**Work to be completed**
Copy out each line of the entries below in which the string "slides" appears.

Source data
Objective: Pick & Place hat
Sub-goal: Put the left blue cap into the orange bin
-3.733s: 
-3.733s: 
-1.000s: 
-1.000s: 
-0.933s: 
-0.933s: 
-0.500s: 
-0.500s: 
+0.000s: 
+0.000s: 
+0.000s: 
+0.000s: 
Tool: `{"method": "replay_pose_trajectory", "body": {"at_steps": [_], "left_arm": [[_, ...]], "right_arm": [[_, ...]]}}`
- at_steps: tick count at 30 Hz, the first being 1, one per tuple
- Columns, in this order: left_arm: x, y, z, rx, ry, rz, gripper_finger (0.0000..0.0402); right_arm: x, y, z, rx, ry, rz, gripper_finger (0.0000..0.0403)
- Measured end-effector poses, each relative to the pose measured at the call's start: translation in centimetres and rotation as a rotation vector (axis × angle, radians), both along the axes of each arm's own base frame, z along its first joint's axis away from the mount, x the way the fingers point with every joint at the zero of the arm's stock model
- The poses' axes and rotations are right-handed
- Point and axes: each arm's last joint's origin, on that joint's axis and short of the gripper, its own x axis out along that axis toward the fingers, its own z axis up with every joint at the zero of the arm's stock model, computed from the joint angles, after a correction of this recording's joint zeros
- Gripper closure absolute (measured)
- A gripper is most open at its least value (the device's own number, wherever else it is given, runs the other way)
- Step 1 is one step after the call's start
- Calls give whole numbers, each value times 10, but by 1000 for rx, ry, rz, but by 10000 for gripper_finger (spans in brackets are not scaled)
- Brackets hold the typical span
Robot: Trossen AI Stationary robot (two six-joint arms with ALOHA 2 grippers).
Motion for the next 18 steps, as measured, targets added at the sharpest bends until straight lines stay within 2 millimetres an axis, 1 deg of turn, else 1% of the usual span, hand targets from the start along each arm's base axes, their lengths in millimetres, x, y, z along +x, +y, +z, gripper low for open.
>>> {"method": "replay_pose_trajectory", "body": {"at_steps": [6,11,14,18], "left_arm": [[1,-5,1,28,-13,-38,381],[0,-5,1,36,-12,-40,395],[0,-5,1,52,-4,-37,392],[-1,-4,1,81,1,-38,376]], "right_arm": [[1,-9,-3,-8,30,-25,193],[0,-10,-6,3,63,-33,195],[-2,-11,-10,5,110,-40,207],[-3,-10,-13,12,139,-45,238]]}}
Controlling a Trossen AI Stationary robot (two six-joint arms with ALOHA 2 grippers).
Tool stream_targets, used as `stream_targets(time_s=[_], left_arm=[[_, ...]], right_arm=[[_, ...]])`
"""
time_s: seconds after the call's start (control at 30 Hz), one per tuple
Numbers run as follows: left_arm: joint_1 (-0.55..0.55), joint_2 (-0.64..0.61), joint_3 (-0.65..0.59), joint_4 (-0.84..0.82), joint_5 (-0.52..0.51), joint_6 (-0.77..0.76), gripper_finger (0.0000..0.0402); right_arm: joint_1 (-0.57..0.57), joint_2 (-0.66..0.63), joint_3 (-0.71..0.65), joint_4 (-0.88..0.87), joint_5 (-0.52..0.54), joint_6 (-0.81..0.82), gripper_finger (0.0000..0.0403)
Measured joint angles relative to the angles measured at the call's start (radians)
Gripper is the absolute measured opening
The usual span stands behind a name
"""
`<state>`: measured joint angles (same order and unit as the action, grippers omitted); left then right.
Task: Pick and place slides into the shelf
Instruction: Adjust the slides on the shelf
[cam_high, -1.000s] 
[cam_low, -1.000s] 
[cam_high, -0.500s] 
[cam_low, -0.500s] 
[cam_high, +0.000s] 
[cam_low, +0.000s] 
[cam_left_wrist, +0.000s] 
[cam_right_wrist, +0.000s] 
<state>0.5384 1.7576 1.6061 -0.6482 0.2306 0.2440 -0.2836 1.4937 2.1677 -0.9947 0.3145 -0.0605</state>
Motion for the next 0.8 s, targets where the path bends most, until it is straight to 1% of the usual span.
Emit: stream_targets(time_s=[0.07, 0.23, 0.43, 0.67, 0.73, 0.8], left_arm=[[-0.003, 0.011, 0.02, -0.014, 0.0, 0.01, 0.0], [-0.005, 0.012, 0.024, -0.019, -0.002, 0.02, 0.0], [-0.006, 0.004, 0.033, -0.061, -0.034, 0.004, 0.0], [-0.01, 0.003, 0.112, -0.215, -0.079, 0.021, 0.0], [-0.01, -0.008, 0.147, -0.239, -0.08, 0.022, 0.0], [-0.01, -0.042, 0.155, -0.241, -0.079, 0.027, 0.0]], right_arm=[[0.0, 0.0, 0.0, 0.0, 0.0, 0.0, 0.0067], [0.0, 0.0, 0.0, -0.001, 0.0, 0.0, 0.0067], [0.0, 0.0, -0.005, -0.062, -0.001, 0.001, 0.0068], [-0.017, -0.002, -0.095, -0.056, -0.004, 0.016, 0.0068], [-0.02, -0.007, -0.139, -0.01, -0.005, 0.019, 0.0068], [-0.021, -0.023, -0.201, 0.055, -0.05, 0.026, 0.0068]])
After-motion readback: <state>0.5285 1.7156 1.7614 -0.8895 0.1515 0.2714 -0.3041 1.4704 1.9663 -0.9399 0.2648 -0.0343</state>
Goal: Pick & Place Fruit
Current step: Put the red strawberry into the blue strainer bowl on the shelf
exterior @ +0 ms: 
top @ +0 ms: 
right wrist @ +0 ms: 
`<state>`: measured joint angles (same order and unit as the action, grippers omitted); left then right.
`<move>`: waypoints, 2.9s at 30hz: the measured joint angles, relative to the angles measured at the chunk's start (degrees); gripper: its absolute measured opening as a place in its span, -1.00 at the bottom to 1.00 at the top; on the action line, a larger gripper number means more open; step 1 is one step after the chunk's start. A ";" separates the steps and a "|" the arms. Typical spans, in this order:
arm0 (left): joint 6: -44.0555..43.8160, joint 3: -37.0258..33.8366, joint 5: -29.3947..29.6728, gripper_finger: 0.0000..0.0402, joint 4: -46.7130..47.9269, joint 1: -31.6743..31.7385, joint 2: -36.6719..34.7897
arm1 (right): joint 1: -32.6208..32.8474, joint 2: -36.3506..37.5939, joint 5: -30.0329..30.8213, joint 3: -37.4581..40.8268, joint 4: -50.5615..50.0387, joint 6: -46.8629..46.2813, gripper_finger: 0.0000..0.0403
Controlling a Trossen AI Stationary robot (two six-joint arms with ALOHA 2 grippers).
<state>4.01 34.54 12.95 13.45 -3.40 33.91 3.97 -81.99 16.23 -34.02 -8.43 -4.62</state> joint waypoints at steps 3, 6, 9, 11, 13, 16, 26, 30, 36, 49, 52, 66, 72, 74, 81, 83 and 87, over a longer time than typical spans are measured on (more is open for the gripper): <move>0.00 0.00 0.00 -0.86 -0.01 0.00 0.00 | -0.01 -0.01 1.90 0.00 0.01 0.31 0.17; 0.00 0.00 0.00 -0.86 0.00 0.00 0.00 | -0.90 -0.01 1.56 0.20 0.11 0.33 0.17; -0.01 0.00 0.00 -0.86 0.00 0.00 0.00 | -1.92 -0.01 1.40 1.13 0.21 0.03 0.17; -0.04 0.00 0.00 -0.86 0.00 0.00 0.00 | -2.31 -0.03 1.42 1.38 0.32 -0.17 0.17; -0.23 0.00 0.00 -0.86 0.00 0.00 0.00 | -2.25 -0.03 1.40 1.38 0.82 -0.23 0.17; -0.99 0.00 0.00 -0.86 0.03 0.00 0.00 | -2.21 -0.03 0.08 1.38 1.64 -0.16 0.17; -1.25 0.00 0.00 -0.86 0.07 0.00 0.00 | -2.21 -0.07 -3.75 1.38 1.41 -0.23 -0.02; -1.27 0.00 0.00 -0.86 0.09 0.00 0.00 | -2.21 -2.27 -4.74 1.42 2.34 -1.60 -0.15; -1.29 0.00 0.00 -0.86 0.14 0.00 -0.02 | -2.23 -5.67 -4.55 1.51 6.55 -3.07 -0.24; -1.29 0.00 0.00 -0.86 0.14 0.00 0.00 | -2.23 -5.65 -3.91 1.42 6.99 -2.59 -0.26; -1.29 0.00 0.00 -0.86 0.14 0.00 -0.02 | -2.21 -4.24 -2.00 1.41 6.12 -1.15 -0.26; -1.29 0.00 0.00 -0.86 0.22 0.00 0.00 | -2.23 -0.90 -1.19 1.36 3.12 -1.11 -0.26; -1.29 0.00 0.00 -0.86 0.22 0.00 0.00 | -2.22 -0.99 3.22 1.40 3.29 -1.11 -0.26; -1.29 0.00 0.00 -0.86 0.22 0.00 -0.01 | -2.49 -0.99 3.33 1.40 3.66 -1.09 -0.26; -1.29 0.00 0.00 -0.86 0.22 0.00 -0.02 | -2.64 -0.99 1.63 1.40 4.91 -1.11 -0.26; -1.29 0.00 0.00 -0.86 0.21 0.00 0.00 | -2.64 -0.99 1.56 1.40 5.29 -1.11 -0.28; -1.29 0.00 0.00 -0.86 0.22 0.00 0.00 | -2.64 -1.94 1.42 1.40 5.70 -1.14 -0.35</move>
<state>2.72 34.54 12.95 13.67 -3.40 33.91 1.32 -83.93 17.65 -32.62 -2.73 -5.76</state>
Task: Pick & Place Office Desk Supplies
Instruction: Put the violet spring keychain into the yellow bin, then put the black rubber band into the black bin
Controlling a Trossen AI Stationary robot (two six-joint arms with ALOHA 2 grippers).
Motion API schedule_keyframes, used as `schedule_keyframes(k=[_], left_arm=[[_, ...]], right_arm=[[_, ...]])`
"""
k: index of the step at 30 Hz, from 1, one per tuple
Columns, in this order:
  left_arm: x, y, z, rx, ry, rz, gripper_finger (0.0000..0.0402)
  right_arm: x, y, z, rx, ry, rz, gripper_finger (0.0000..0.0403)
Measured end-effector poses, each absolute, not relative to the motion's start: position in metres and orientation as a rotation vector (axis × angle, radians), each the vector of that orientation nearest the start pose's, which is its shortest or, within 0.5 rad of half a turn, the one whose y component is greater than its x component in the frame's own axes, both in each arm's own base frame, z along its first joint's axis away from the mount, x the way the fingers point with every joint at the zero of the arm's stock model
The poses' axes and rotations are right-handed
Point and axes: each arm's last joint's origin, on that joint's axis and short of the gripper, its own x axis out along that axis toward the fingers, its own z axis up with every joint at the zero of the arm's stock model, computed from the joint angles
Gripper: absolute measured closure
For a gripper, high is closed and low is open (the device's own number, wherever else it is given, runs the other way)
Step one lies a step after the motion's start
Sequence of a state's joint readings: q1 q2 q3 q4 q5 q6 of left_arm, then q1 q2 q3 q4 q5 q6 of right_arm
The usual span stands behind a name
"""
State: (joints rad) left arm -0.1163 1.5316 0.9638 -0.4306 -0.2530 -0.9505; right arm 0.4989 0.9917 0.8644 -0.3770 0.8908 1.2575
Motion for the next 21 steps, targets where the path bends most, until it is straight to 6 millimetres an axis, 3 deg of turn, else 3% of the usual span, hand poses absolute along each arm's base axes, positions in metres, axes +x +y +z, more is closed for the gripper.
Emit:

**Answer section**
Task: Pick and place slides into the shelf
Instruction: Adjust the slides on the shelf

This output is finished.